# Task brief:
From the first line to the last, set down the material exactly and drop every picture.

# Information shown:
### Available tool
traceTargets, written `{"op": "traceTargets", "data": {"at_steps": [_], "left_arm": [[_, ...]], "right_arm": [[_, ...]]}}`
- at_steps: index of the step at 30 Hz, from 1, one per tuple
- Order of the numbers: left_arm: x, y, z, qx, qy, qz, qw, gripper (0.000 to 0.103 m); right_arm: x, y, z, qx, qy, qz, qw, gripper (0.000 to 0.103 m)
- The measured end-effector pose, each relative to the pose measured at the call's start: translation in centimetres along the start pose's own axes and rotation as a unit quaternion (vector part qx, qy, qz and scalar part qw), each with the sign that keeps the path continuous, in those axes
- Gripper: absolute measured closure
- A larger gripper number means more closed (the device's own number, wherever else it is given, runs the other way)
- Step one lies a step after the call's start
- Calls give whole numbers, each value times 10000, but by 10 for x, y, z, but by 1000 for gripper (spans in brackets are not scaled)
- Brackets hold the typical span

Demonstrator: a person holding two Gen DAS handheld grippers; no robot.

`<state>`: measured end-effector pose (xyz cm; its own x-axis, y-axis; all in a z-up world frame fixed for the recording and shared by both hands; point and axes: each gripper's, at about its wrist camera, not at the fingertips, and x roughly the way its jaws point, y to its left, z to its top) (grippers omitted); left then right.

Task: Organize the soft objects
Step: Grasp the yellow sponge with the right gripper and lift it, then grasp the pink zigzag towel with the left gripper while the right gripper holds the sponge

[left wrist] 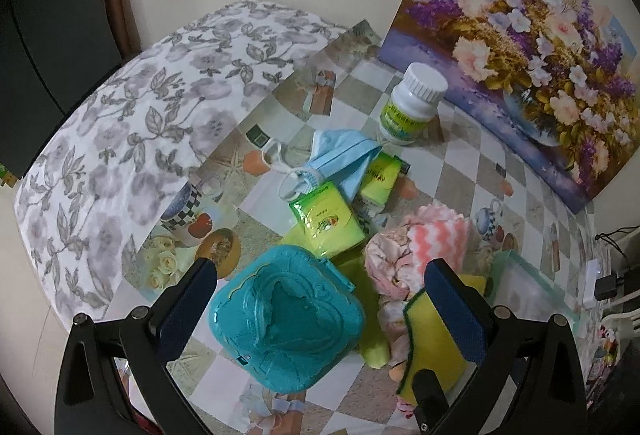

# Response below:
### Available tool
traceTargets, written `{"op": "traceTargets", "data": {"at_steps": [_], "left_arm": [[_, ...]], "right_arm": [[_, ...]]}}`
- at_steps: index of the step at 30 Hz, from 1, one per tuple
- Order of the numbers: left_arm: x, y, z, qx, qy, qz, qw, gripper (0.000 to 0.103 m); right_arm: x, y, z, qx, qy, qz, qw, gripper (0.000 to 0.103 m)
- The measured end-effector pose, each relative to the pose measured at the call's start: translation in centimetres along the start pose's own axes and rotation as a unit quaternion (vector part qx, qy, qz and scalar part qw), each with the sign that keeps the path continuous, in those axes
- Gripper: absolute measured closure
- A larger gripper number means more closed (the device's own number, wherever else it is given, runs the other way)
- Step one lies a step after the call's start
- Calls give whole numbers, each value times 10000, but by 10 for x, y, z, but by 1000 for gripper (spans in brackets are not scaled)
- Brackets hold the typical span

Demonstrator: a person holding two Gen DAS handheld grippers; no robot.

`<state>`: measured end-effector pose (xyz cm; its own x-axis, y-axis; all in a z-up world frame fixed for the recording and shared by both hands; point and axes: each gripper's, at about its wrist camera, not at the fingertips, and x roughly the way its jaws point, y to its left, z to its top) (grippers omitted); left then right.

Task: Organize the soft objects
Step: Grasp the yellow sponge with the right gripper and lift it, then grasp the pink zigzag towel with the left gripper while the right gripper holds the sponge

[left wrist] 

This exercise has been completed.